Halo, selamat malam. Apa kabar tentang perasaan hari ini?
Sebuah tanya terucap dari salah satu teman, “apa kau benar
mencintainya?”
Aku hanya heran dan bertanya dalam hati, kenapa dia bertanya
seperti itu?
“maksudmu?”
“katakan saja sejujurnya. Mumpung dia berada di sini bersama
kita.”
Aku hanya saling tatap dengan lelaki di depanku, teman yang
selama aku berada di tempat ini diisukan menjalin hubungan.
“jadi, siapa yang akan mengatakan perasaan duluan?”
Kami masih saling tatap. Bingung.
“kau masih sendiri, kan?” tanyanya ke teman lelakiku itu.
“iya. Karena saya tak ingin menjalin hubungan dulu.”
Jawabnya.
“kalau kau?” tanyanya padaku.
“hmm.. iya. Tapi ini maksudnya apa kau ingin aku mengatakan
perasaan ke dia?”
“kau pernah cerita tentangnya padaku. Hey, kau tahu? Ken
bercerita saat dia ku antar kembali ke kampus setelah mencari tempat untuk
acara kita.”
“kau bohong! Aku tak pernah membahasnya. Aku membahas masa
laluku.”
“haha, dia bercerita kalau kau begitu memikatnya.”
Aku bingung. Seperti salah tingkah kata temanku. Aku benar
difitnah dengannya. Aku tak pernah membahas teman lelakiku ini.
“ah, aku tak habis pikir denganmu. Kenapa kau mencoba
memfitnahku.”
“perasaan yang dipendam itu tak enak, ken. Kau jangan jadi
munafik. Katakan, sebelum dia mempunyai perempuan lain.”

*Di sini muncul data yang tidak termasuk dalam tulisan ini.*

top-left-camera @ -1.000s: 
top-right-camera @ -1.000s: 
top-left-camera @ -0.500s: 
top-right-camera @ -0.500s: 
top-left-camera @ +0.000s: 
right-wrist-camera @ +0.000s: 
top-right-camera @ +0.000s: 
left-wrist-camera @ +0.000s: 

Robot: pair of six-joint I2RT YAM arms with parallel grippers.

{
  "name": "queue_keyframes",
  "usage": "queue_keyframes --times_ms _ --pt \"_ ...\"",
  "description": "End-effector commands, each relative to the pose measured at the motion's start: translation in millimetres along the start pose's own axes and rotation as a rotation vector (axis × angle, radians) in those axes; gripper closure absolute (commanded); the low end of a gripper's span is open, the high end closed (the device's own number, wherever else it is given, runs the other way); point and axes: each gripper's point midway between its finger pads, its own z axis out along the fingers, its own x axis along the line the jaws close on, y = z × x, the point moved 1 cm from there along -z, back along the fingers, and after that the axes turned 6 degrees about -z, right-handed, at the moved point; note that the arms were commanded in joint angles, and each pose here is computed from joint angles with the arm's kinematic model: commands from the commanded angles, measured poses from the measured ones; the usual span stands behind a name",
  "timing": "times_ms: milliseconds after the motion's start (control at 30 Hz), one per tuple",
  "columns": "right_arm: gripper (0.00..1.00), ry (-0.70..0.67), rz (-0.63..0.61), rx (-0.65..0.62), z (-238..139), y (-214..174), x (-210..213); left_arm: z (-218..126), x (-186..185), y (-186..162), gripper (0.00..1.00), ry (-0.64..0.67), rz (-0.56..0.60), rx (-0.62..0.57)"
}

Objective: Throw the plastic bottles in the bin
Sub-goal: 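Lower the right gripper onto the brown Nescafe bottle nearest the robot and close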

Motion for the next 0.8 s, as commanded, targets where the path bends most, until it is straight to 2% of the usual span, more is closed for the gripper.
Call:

“kalau pun aku mengatakan perasaan juga tak mungkin, aku
memilih kembali dengan masa laluku saja.”
“masa lalu? Haha, ini hanyalah trikmu saja. Tak usah kau
pikirkan Ken.”
“tak usah kau pikirkan ucapan Ken. Cobalah kau yang
mengatakan perasaan, dia terlihat gengsi. Biasalah perempuan.”
Aku semakin tak memperhatikannya. Aku memilih memainkan
handphone. Aku tak peduli, dan juga aku tak begitu tahu apa yang mereka
perdebatkan lagi. Aku tenggelam dalam pembicaraan ini.
“sudahlah. Berhenti kau untuk menyuruh kami untuk menyatakan
perasaan. Kau tak tahu kami sebenarnya.”
Aku melebarkan tangan menunggu dia meraih tanganku dan
menepuknya. Dan aku pun pergi meninggalkan mereka.
Aku makin bingung dengan perasaan ini.